There is an underlying edge to the ride that reminds you it’s a metal frame, but with appropriate tyre pressures the bike is a delight on the road.
I don’t love the side view of the new headset setup, but the rider’s view of the cockpit is pleasingly uncluttered, and it’s nice not having great loops of cable outer emerging from the head tube. I also appreciate the subtle sweep of the Ritchey bars, which eases wrist strain.
The Pro SL Disc is smooth and composed with ride quality that’s balanced well front to rear, and with the excellent 105 brakes and comfortable lever shape, it’s a bike that feels safe and unruffled on fast, bumpy descents.
If you really get on the pedals and crank the bike hard from side to side in a sprint, some flex through the frame or wheels (or both) is detectable, but it’s not enough to detract from the experience.
Rose specs the bike with a compact 50/34 crank and a wide-range 11-32 cassette, which is perfect for tough climbs and a smart choice given that this is likely to be many riders’ first bike.
As well as riding on tarmac, I took the Rose onto some favourite local sections of gravel.
Naturally, 28mm tyres aren’t ideal here, but the bike acquitted itself well and didn’t batter me to bits.
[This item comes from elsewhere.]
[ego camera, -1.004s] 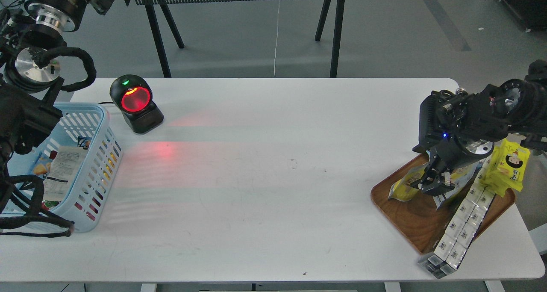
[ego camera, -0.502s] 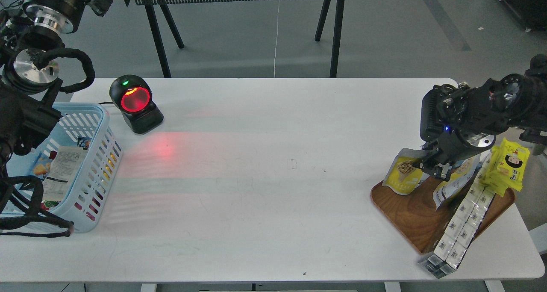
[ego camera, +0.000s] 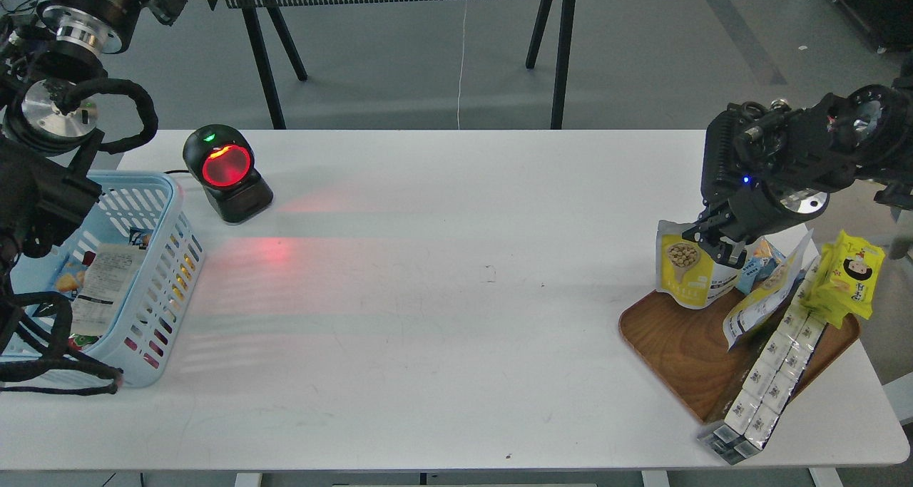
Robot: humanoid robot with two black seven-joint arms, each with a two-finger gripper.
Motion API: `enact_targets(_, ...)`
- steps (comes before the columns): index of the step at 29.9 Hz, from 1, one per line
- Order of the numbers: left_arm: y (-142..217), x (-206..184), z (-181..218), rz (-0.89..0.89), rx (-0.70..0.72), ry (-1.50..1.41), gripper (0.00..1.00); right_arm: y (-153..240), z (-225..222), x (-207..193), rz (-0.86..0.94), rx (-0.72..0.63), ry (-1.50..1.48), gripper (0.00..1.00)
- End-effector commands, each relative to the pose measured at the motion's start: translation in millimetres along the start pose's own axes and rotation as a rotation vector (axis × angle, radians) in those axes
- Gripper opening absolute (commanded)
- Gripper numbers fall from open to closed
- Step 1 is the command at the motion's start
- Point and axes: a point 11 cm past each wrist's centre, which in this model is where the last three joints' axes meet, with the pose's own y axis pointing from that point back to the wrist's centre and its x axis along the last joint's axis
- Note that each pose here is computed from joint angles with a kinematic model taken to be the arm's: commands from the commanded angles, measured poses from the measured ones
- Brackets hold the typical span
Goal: Scan snack and place in basket
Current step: 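Grasp the yellow snack packet with the right gripper and lift it, then carry the packet toward the table center and set it down upright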
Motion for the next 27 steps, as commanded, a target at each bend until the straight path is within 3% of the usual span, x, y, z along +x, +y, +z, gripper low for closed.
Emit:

The more washboarded tracks were a little wearing (on the rider, not the bike), but it demonstrated the bike’s versatility.
Out of the box, the build is pretty spot on, but if there were one change I’d make it would be an upgrade to posher tyres, which would let me go tubeless at the same time.
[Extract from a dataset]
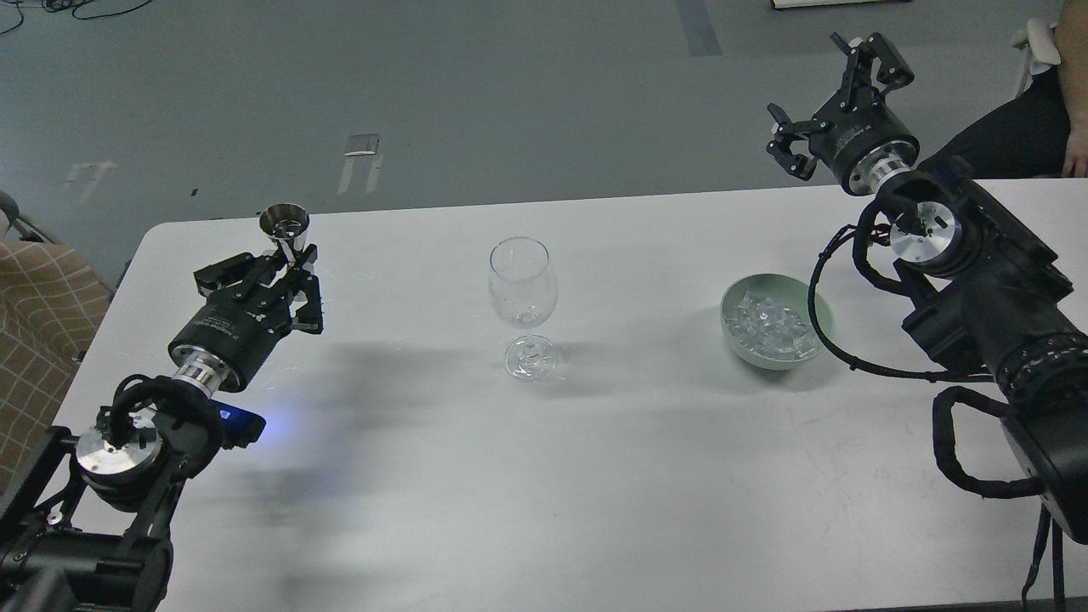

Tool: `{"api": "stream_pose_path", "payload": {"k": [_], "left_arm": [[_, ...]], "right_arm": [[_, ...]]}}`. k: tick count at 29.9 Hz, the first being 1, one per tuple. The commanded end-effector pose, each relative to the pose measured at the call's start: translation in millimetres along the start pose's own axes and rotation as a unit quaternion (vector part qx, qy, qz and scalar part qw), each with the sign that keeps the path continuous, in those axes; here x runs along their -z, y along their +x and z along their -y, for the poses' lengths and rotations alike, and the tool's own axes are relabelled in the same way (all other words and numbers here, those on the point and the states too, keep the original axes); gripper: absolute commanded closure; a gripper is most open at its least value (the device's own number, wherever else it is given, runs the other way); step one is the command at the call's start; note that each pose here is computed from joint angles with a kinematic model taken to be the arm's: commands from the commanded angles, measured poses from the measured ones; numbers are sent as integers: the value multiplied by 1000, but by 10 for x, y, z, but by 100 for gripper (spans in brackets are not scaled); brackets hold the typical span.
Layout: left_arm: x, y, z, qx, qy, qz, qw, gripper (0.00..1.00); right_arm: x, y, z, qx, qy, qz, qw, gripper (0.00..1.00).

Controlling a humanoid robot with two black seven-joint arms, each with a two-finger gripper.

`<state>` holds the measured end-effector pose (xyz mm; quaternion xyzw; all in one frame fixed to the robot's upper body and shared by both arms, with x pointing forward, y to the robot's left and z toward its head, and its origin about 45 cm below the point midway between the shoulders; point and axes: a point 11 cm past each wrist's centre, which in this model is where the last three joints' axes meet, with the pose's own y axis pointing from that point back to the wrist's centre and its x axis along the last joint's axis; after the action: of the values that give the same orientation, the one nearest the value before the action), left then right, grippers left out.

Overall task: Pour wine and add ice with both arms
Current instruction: 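Lift the jigger with the left gripper and move it toward the glass, then carry the jigger with the left gripper to just above the wine glass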

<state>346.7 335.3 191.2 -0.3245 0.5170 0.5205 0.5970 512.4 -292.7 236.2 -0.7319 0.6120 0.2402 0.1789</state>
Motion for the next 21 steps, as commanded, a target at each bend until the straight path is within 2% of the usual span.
{"api": "stream_pose_path", "payload": {"k": [1, 8, 21], "left_arm": [[113, -26, 23, -5, 19, 5, 1000, 94], [228, -136, 129, -3, 32, 0, 999, 95], [474, -352, 312, 15, 66, 5, 998, 95]], "right_arm": [[72, 115, -50, -10, 14, 2, 1000, 0], [31, 265, -134, -24, 14, 6, 1000, 0], [61, 256, -128, -23, 19, 8, 1000, 0]]}}
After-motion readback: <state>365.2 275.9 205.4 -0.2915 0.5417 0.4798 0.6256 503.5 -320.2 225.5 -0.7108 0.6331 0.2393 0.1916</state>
With a set of squishy 32s at properly low pressure, the Rose would make a half decent all-roader, although of course there are dedicated gravel bikes even better suited to that role.
Verdict: still a great bike, still needs mudguard mounts
Rose has done it again, making a great all-round road bike with a lovely looking frameset and a solid spec that needs no upgrades out of the box.
Prices have crept up a little since we last reviewed a Pro SL Disc, but it remains very good value for money against the competition.
For less than £300 more, you could even opt for the Ultegra version of the bike, although it’s debatable whether the difference will be worth it – in performance terms, there’ll be nothing in it.
You could also save some cash by going for the rim brake version of the bike, which past experience suggests will be a great buy.
It’s almost £400 cheaper for the equivalent model, so well worth considering, particularly if you’re more of a fair-weather rider (or a lighter one) who will see less of a benefit to going disc.
Saying that, you will lose out a bit on tyre clearance – Rose officially says the rim brake model only takes 25s, although I suspect that’s slightly conservative.
The Pro SL’s key rival has long been Canyon’s Endurace AL, which hasn’t seen a major update for some years.
At the time of writing, the Endurace AL Disc 7.0 is roughly £50 more expensive for a spec that’s almost identical to the Rose, although the tyres are very slightly higher-spec Continentals. I’d love to put these bikes head-to-head again, and I’m confident it would be a close run thing.